I release a little sigh of appreciation. “That sounds amazing. Pizza good?”

“Hell yes,” he says, sounding excited at the prospect of carbs and cheese. Who doesn’t love carbs and cheese? “I’ll place an order. Go wash your smelly ass,” he jokes, setting our water bottles on the kitchen counter.

After I’ve showered and slipped into a pair of worn-out sweats and another one of Ryder’s shirts I’d stolen doing laundry, I curl up on the couch and check my texts.

My Wifey For Lifey

How’d dance class go?

You won’t believe me when I tell you…

Puta, spit it out and quit toying with me.

He accidentally booked…

Always the fucking suspense with you. Jesus Cristo.

A pole dance class. And it was really fucking hot.

My coochie is SCREAMING!!! Ring, ring, ring! It’s your ovaries calling! They’re telling you to let that man slide on in.

I’m afraid you’re forgetting what this really is… But also… Would it be so bad?
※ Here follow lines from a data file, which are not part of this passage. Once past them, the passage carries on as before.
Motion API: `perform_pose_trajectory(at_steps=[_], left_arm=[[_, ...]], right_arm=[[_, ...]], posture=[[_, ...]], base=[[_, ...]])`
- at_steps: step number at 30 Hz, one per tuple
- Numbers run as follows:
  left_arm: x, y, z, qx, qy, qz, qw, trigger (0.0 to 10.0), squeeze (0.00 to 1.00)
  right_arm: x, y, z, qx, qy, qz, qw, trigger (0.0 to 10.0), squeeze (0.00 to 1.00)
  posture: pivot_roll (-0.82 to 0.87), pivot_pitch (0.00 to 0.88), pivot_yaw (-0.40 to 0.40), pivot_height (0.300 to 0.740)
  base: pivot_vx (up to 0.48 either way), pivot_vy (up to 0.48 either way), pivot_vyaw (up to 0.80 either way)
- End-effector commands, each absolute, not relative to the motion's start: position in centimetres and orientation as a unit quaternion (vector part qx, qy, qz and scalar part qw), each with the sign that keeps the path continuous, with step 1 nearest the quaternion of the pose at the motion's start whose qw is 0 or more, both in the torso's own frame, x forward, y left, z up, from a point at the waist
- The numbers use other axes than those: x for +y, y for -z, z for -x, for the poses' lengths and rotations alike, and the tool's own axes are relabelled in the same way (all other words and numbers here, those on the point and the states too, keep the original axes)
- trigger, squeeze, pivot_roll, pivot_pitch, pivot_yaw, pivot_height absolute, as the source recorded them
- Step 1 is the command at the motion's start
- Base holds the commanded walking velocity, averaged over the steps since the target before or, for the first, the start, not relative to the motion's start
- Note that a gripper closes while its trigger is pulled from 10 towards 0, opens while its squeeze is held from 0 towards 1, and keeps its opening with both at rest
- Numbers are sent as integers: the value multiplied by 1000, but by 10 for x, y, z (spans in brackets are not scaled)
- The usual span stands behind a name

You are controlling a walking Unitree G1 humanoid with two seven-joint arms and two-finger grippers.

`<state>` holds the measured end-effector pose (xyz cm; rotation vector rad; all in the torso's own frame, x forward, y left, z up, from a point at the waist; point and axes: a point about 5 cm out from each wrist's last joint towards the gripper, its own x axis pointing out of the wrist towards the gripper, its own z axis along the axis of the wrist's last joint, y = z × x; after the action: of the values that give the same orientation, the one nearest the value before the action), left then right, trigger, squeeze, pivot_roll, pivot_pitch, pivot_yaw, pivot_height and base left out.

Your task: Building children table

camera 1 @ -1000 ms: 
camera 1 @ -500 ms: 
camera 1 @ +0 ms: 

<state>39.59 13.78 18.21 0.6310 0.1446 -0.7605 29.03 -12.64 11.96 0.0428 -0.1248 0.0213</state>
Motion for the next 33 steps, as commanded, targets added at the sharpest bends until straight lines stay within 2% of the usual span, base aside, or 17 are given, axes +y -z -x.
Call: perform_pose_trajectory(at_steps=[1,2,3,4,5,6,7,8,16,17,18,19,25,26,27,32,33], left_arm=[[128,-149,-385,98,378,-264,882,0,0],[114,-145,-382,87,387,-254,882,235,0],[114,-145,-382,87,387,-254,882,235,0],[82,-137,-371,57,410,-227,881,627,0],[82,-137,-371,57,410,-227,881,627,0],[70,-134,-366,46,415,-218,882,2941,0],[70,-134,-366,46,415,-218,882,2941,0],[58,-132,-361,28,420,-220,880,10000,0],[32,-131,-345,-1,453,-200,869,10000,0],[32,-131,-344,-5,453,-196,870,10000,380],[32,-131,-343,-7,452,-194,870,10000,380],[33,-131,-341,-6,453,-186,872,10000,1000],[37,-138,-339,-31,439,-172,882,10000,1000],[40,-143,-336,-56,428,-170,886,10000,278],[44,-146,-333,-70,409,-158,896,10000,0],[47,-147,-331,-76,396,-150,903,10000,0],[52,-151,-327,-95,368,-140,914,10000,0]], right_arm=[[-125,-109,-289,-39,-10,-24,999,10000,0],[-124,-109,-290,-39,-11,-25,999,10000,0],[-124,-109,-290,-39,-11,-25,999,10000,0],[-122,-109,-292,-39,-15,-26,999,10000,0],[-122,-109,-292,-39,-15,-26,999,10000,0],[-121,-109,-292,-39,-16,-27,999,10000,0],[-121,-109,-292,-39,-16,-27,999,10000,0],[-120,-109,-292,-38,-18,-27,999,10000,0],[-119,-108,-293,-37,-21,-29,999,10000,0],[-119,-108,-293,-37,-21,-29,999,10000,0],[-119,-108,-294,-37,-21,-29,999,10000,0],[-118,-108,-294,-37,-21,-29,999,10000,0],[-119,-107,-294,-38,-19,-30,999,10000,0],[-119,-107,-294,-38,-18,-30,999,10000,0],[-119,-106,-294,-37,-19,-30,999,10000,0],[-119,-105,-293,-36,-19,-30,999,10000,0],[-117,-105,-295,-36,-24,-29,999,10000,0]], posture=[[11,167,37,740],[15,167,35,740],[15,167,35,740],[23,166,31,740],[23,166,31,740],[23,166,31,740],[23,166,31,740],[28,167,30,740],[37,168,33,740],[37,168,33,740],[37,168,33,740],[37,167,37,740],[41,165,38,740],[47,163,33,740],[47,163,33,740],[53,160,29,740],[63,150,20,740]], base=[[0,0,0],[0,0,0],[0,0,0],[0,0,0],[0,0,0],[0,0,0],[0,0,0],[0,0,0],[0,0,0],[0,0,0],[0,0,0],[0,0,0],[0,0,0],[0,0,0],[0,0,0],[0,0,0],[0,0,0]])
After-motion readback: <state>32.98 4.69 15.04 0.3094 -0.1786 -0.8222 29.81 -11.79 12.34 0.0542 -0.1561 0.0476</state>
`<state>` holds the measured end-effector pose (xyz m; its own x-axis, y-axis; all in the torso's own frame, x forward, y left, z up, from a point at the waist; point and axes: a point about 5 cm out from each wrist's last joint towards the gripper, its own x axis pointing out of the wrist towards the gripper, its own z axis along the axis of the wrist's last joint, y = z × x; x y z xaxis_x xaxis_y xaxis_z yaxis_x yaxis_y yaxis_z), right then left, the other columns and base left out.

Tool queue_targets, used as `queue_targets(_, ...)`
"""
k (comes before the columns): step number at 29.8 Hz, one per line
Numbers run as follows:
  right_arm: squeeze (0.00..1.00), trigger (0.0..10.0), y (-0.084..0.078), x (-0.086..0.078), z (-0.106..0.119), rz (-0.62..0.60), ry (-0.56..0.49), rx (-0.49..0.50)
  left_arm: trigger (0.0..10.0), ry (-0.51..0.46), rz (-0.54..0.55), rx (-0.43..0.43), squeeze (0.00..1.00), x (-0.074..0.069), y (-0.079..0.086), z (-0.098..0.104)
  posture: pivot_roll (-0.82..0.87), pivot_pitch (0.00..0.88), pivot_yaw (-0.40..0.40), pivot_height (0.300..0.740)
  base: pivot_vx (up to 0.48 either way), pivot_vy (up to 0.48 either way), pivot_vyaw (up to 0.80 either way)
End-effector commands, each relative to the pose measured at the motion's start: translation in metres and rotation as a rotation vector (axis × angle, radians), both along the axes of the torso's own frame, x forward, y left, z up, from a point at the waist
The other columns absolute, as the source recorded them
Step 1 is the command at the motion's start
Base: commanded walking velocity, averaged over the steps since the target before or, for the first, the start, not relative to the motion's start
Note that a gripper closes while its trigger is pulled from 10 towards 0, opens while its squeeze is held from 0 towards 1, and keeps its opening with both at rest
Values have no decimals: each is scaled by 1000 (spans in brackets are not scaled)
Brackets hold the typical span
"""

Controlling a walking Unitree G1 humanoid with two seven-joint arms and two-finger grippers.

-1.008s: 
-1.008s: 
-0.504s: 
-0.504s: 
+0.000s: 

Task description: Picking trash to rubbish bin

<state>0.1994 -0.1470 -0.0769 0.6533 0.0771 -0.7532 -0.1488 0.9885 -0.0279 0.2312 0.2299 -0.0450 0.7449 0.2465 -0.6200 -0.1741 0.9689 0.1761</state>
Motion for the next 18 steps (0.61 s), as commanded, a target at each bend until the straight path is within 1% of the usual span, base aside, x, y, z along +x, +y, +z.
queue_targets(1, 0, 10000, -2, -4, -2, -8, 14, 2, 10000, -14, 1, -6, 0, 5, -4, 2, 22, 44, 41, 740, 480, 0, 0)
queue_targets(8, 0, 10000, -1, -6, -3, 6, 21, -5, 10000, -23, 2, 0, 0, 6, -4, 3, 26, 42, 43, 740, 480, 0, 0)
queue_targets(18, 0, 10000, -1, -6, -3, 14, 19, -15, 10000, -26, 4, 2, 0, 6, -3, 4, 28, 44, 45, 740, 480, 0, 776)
If I did give in??? Ugh. So hard to resist, especially after that lap dance.

LAP DANCE? You said POLE dance! When did the lap dance happen?!?!

End of class, Ryder volunteered us to be the example for the class on a little chair routine. Except, it turned into a not so little lap dance, with Ryder making good use of his namesake, GO, RANCH DADDY, GO! Yeehaw, little doggy!

“Ranch daddy?” I hear Ryder call from the kitchen. My head is on a swivel, and my heart plummets. Is he monitoring me like Russ had been? “I got a text from Mayte that says, ‘Yeehaw, Ranch Daddy,’ followed by a GIF of a muscular bottle of ranch riding a horse. Is there something I’m missing?”

My shoulders shake with laughter, and my heart climbs back into my chest cavity. Of course , he doesn’t have my phone tapped. “She’s a tyrant,” I confirm.

He takes a seat beside me on the couch, stretching out his long legs in the gray sweatpants he’s now wearing.

Facing me, he quirks a brow and asks, “If I’m Ranch Daddy, does that make you Ranch Mami? ”

“Definitely not, and don’t repeat that to anyone else,” I tease.

Ryder smirks, shifting closer to me, his gaze flicking across my face. “Ranch is my favorite dressing.”

Because it’s creamy and delicious just like…? Nope, definitely don’t say that out loud .

The doorbell rings, saving the day.

We decide to watch something on cable that neither of us is really paying much attention to, and when I open the pizza box to pull out a slice, my jaw nearly drops.

A white pizza with ricotta and hot honey. My favorite.

“How’d you remember?” I ask, my eyes swinging to his.

“I remember just about everything when it comes to you, Lola.”

I swear, if he keeps on like this, I might combust.

To make matters worse, he picks up a slice of his own and dunks it in a cup of ranch .

This man has no right to make salad dressing erotic. No fucking right.